When there is a breakdown in communication, the fault lies not with the language, but with the experience of the parties involved. The language used reflects their experience, not as some may belief, that the language used was insufficient to reflect their experiences and thereby causing the miscommunication.

But language is of two natures: it must be so. Even though through natural development, human has created a separate dimension to language, and assigned new assumption to language as phenomenon, it cannot, and will not, lose its original function, which is to serve as the form of meaning.

And thus, to use language truly and effectively, fulfilling its original and sole purpose, it is important to bear in mind that the foundation of meaning is common experience, and that when communication breakdown occurs, do not first review the language (although it might be useful to review the language as it might lead you to the discrepancies in experience), but attempt to understand the other’s experience, so that you may seek common ground and create meaning again.

The role of a structured collective language

It may seem from the above paragraph that the collective structured language might be responsible for communication problems and it might be best to do away with it. This is not an unreasonable deduction, although one drawn much too quick.

What exists exists for a reason.

The emergence of a collective language is not an “error”, nor is it incidental. It serve a human need, although one that is different from its proclaimed purpose to provide a “standard”, in so far as we understand “standard” as an attempt to straight jacket the expression of meaning.

Thus far, we have only considered the usage of a language in its social and natural environment. When we come to the acquisition of language, be it for a child acquiring its native language or a foreign speaker acquiring a new local language, a structured collective language serve the purpose of an effective and efficient entry point. Without the existence of a structure collective language, it will be much harder for a learner to acquire a language (much harder for a second language learner), and total immersion in the target language is almost a must. With the existence of a structured collective language, the learner are given a quick summary of the language. However, such “standard” language does not represent the highest form or the most “correct” form of the language: a correctly constructed collective language should always be the lowest common denominator. Meaning if one is to follow the collective language, one should be able to be understood by other users of the language, but it doesn’t mean one can understand other, more experienced users of the language. It is bordering on absurdity when many people consider the “standard” collective to be the most “correct” or “desired” form of language, and demanded that more experience users of the language to tailor their usage according to a “standard”, all the while unaware or forgetting that the collective merely offers a starting point.

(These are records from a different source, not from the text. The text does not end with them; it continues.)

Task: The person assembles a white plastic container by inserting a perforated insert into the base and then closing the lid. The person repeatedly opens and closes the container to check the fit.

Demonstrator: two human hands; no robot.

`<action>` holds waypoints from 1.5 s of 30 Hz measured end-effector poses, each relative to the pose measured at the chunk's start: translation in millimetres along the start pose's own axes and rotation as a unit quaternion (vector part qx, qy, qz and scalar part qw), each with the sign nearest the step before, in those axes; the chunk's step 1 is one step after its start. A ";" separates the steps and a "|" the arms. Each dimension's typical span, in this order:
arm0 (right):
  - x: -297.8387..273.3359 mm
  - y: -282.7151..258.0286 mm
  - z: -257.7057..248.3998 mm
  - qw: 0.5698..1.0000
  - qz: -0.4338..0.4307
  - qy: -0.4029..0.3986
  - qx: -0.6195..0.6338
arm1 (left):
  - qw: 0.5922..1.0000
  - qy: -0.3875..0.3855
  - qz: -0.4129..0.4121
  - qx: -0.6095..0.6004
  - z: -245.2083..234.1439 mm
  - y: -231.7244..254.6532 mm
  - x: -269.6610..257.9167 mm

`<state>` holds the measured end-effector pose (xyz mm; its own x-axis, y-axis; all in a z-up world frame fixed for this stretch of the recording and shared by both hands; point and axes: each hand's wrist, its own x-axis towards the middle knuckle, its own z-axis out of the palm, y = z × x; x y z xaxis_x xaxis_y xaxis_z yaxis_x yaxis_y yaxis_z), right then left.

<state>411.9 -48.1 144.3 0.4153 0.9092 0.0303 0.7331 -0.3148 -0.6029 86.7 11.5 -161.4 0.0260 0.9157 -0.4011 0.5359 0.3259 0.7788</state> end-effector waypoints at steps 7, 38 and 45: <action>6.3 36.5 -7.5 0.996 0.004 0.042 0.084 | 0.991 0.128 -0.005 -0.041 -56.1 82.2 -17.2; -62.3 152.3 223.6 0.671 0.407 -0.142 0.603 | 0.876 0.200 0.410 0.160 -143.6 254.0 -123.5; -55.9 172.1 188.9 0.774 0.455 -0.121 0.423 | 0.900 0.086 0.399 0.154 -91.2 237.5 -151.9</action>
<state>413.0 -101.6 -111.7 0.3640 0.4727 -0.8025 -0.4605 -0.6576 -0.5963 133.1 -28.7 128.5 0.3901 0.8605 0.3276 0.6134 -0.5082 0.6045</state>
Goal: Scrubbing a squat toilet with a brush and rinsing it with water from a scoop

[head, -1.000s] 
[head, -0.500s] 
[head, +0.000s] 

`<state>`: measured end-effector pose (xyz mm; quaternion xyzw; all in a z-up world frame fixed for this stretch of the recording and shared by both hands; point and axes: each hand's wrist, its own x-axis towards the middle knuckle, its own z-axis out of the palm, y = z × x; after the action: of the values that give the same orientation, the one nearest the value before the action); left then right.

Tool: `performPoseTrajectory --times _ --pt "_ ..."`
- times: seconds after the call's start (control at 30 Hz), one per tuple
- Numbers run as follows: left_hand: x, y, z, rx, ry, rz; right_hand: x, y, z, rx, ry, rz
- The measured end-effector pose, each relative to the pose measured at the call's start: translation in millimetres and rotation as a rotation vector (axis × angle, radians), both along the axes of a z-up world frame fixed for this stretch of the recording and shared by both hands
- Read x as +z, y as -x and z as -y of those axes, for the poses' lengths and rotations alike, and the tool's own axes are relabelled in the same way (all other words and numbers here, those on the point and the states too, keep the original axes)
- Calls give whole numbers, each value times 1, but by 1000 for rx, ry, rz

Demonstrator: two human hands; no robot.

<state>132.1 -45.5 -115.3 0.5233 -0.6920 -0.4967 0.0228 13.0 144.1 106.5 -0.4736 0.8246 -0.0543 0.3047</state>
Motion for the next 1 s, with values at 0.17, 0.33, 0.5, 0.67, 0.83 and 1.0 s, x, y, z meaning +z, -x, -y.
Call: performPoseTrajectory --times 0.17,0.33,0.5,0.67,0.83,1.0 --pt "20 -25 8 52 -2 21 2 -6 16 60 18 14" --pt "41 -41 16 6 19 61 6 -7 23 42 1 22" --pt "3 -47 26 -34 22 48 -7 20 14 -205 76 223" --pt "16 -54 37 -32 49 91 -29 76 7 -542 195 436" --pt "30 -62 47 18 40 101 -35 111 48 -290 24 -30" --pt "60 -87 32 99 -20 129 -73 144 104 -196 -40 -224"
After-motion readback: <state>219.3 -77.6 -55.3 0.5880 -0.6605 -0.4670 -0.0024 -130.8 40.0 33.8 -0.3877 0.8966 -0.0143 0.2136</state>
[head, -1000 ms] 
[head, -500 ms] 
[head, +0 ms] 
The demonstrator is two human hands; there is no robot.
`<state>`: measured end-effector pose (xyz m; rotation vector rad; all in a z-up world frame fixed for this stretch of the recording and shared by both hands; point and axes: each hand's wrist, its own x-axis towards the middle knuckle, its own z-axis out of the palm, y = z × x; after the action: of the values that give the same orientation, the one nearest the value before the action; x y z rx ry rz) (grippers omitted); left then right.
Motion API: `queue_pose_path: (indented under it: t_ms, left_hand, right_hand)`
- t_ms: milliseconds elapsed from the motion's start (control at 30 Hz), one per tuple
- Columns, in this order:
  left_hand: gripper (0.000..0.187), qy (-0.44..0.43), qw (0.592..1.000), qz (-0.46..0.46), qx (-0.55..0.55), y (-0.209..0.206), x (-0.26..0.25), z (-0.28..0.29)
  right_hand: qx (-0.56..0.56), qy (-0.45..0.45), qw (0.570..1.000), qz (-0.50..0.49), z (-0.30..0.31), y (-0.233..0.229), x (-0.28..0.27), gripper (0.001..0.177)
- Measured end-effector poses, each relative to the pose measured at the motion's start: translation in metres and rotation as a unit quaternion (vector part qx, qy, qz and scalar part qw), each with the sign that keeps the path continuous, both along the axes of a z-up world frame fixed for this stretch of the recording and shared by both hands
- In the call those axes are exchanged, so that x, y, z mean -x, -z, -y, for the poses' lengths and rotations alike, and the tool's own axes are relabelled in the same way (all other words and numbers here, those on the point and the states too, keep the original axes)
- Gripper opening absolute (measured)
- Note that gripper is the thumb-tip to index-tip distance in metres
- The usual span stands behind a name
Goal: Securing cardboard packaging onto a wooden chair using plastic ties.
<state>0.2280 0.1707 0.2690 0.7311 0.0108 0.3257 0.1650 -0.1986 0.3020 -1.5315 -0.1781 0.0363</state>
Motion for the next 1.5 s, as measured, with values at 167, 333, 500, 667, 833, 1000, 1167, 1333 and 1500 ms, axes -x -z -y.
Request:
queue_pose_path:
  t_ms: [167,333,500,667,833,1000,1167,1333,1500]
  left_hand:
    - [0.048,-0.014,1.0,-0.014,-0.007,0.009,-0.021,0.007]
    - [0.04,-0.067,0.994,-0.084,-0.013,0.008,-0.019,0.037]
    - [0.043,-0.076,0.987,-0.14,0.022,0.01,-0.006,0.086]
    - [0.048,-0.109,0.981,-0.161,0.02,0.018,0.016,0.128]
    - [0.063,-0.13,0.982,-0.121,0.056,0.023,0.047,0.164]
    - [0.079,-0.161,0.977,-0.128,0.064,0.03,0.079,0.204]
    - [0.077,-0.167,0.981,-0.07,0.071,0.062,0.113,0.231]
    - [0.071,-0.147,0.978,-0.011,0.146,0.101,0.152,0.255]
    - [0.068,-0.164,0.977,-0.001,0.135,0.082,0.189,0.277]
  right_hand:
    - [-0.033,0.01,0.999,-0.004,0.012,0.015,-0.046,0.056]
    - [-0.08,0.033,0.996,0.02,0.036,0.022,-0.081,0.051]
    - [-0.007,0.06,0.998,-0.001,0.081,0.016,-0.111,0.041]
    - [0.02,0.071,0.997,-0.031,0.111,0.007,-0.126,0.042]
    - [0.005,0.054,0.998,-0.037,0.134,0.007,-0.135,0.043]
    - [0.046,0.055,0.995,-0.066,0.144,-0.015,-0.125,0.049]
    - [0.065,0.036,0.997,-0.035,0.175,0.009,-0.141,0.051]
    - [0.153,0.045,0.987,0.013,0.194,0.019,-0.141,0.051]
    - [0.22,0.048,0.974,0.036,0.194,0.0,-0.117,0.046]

In short, a structured collective language serve as a starting point, not an end point. It serves to introduce, not to restrict. It is a tragedy that many language workers view otherwise.

This is not an excuse to not use language properly. As the sole purpose of language is to transmit meaning, any language user should use a language which is most appropriate to his audience. But when he is unsure of what is appropriate for his audience, the language user must be able to fall back to the lowest common denominator. Language user should consider his audience, not himself, and not a nebulous “Standard” of language.